La cascata

Tempo di lettura stimato: 4 min

Quando neve e ghiaccio si sciolgono seguendo il naturale corso delle stagioni, può capitare che  in montagna l’acqua inizi a scorrere dai blocchi di ghiaccio senza penetrare nel terreno, ma scivolando sulla sua superficie fino a valle genera un meraviglioso spettacolo attraverso cui l’acqua si racconta in uno splendido spettacolo naturale: la cascata.
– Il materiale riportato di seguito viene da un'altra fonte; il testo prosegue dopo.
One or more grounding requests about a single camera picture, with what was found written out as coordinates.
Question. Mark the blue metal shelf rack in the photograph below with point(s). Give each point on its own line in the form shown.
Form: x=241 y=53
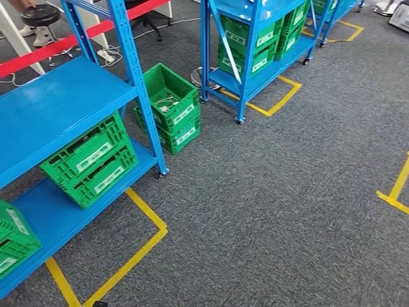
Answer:
x=47 y=106
x=327 y=29
x=223 y=80

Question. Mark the black robot body part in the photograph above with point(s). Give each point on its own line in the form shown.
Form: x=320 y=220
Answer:
x=99 y=304

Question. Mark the chrome stanchion base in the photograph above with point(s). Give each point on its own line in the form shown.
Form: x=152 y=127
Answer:
x=196 y=78

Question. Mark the black office chair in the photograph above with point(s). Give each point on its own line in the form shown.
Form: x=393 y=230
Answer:
x=143 y=19

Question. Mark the white power strip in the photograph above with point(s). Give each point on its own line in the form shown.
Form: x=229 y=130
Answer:
x=105 y=55

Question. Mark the white desk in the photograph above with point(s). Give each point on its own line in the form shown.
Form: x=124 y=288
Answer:
x=16 y=38
x=99 y=40

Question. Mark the red barrier belt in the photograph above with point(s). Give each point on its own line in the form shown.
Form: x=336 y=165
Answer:
x=47 y=51

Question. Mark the person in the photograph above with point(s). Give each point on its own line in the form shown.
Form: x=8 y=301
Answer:
x=41 y=37

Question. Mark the yellow floor tape square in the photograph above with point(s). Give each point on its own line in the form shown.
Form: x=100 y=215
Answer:
x=399 y=184

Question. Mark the white machine base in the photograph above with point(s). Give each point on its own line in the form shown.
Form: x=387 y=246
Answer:
x=399 y=17
Emblema della potenza incredibile della natura, la cascata è di per se un movimento dinamico, perpetuo e ipnotico capace di farci sentire in modi diversi: in pace con noi stessi se ci si sofferma lungo il fiume prima del suo fluire verso un precipiio e allo stesso stemoo si può rimanere sconvolti davanti alla forza delle impetuose acque che precipitano e generano cascate imponenti.

Tra le più famose, le cascate del Niagara. Fanno un salto di 52 metri, non uno dei più alti, ma a renderlo impressionante è la portata di acqua trasportata, 2400 m3 di acqua in caduta al secondo!

C’è anche una curiosia giornata legata alla storia della Niagara Falls, ricordata con il #NiagaraFallsRunsDryDay, che cade nel mese di marzo. Una giornata nata per commemorare uno spettacolo unico al mondo che si presentò una sola volta: il 29 marzo 1848. Un enorme blocco di ghiaccio sviluppatosi sul lago Erie, in Canada, bloccò l’affluso di acqua al fiume Niagara che porta alle omonime cascate. Fu quindi possibile esplorare il letto del fiume: incredibile, vero?

Ma tornando al movimento, tecnicamente, la cascata è quel fenomeno che si verifica quando un fiume incontra un dislivello durante il suo corso, il punto in cui l’acqua precipita invece di scorrere.

Questo avviene perché in certi tratti il terreno su cui scorrono i fiumi è più friabile e soggetto all’erosione rispetto alla parte a monte; con l’andare del tempo si forma un dislivello, il salto della cascata, che può crescere negli anni e diventare, lentamente, sempre più alto.

Il terreno non presenta sempre le stesse condizioni, così nell’ambiente montano è più facile che si verifichi questo tipo di fenomeni perché l’erosione avviene molto più velocemente. Le cascate possono anche essere generate da dislivelli improvvisi, come terremoti o eruzioni vulcaniche.
Vi ricordate quando abbiamo parlato dell’Islanda a proposito dei geyser? Le scosse vulcaniche in Islanda hanno generato negli anni più di diecimila cascate!

Che dire della Cascata più alta del mondo? Il Salto Angel, protetta dall’inestricabile giungla amazzonica venezuelana. Un salto impressionante di 807 metri, così alto che nei periodi di secca la cascata si vaporizza prima di toccare terra.

Le cascate Vittoria (nella foto), in Africa, nascono dal fiume Zambesi, e con un salto di circa 130 metri sono state dichiarate Patrimonio UNESCO. La potenza dell’acqua è tale che il suo scrosciare è udibile ancora prima di poterle scorgere, motivo per cui sono chiamate dai locali “il fumo che tuona”.

Qualcosa di misterioso è legato indissolubilmente all’acqua. Qualcosa sulla natura e sull’essenza di questo pianeta fatto di energia e di forze e di vita. E ci sono posti che ancora ci ricordano di far parte di questo flusso, lasciandoci profondamente emozionati e forse un poco attoniti. 

Avreste il coraggio di visitare le misteriose cascate Devil’s Kettle Falls, cioè le cascate del diavolo in Minnesota? Si tratta di due cascate, una delle quali sparisce inghiottita dalle profondità della terra. Non sarà la più alta, e tantomeno la più spettacolare, ma l’orrido gigante che inghiotte le acque della cascata, ribattezzato la Fossa del Diavolo, fa sparire metà del fiume nelle profondità del suolo. Sono stati gettati galleggianti di ogni tipo, sperando di poter tracciare dove sbucassero, mai ritrovati. 

Non è inusuale che le acque attraversino il terreno per formare un fiume sotterraneo, ma non in un terreno come quello del Magney State Park, che non è calcareo, e così il fenomeno resta inspiegabile. Un segreto che l’acqua porta via con sé.